In a memorandum for a House subcommittee hearing on product hopping last month, Energy and Commerce Committee Chair Frank Pallone (D-N.J.) cited a 2009 study that reviewed more than 400 reformulations between the years 1995 and 2009. Several of those were linked with the timing of prospective generic market entry. "These 'suspect' reformulations included 32 minor reformulations, such as 'changes from a capsule to a tablet or vice versa; changes in chemical structure that, according to independent researchers, yielded little or no consumer value; and multiple, seriatim product reformulations,'" Pallone said. The study identified another 22 reformulations that may have qualified as product hops, including switches to extended-release products or combinations of already approved drugs.
While recognizing that many reformulated products offer medical or other benefits, Pallone said, "some are 'undeniably inferior' to the original brand product and can significantly impair consumer access to [a] lower priced generic."

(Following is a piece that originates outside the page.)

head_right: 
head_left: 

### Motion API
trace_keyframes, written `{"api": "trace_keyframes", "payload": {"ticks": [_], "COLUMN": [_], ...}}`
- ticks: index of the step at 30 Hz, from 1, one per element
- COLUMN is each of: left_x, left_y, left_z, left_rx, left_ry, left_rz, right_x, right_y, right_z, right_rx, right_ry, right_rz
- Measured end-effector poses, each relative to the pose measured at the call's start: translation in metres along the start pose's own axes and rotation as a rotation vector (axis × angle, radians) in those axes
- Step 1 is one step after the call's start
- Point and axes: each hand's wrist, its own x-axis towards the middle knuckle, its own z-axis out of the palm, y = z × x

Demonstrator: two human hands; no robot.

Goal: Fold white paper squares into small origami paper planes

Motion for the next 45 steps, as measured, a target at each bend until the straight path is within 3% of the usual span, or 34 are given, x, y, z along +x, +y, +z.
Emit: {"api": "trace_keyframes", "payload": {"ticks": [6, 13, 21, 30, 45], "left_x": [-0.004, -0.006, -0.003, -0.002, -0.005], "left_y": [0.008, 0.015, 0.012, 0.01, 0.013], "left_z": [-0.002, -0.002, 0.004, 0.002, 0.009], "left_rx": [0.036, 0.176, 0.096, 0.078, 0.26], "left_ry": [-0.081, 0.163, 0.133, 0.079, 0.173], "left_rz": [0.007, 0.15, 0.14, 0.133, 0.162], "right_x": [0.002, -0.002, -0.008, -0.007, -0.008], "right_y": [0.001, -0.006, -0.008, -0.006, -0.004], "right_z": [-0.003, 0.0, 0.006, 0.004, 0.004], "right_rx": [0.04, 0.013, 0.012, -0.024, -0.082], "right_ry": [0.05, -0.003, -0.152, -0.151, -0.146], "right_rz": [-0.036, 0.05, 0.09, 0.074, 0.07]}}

• The Advancing Education on Biosimilars Act – The bipartisan bill was introduced in the House last month as a companion bill to legislation introduced earlier this year in the Senate with the intent of developing the U.S. biosimilar market. The bill would require the FDA to create a public website to educate patients and providers about biologics and biosimilars. The website should indicate which biologics and biosimilars are interchangeable, and it should include the process for reporting adverse events. In addition to the website, the legislation would require the development of continuing education programs on biosimilars for doctors and nurses.
Coincidentally, the week the bill was introduced in the House, the FDA launched a new webpage for patients and an infographic to help increase public awareness of biosimilars. Sort of a Biosimilars 101, the webpage explains, at a basic level, what biosimilars are, but it doesn't mention biosimilars by name or discuss which biosimilars reference a specific biologic.
• The Bolstering Innovative Options to Save Immediately on Medicines (BIOSIM) Act – A bipartisan bill introduced in the House last month, the BIOSIM Act mirrors provisions proposed in other legislation to encourage the uptake of biosimilars. It calls for Medicare to reimburse Part B biosimilars, during their first five years, at average sales price plus 8% of the reference biologic price rather than 6%.
That reimbursement scheme could hurt the sustainability of biosimilars as it would favor new biosimilars over those already on the market. It also would create an uneven playing field that would provide less incentive for biosimilars to compete on price, according to Chad Pettit, executive director for global value access and policy for Amgen Inc.'s biosimilars business unit. (See BioWorld, Sept. 3, 2019.)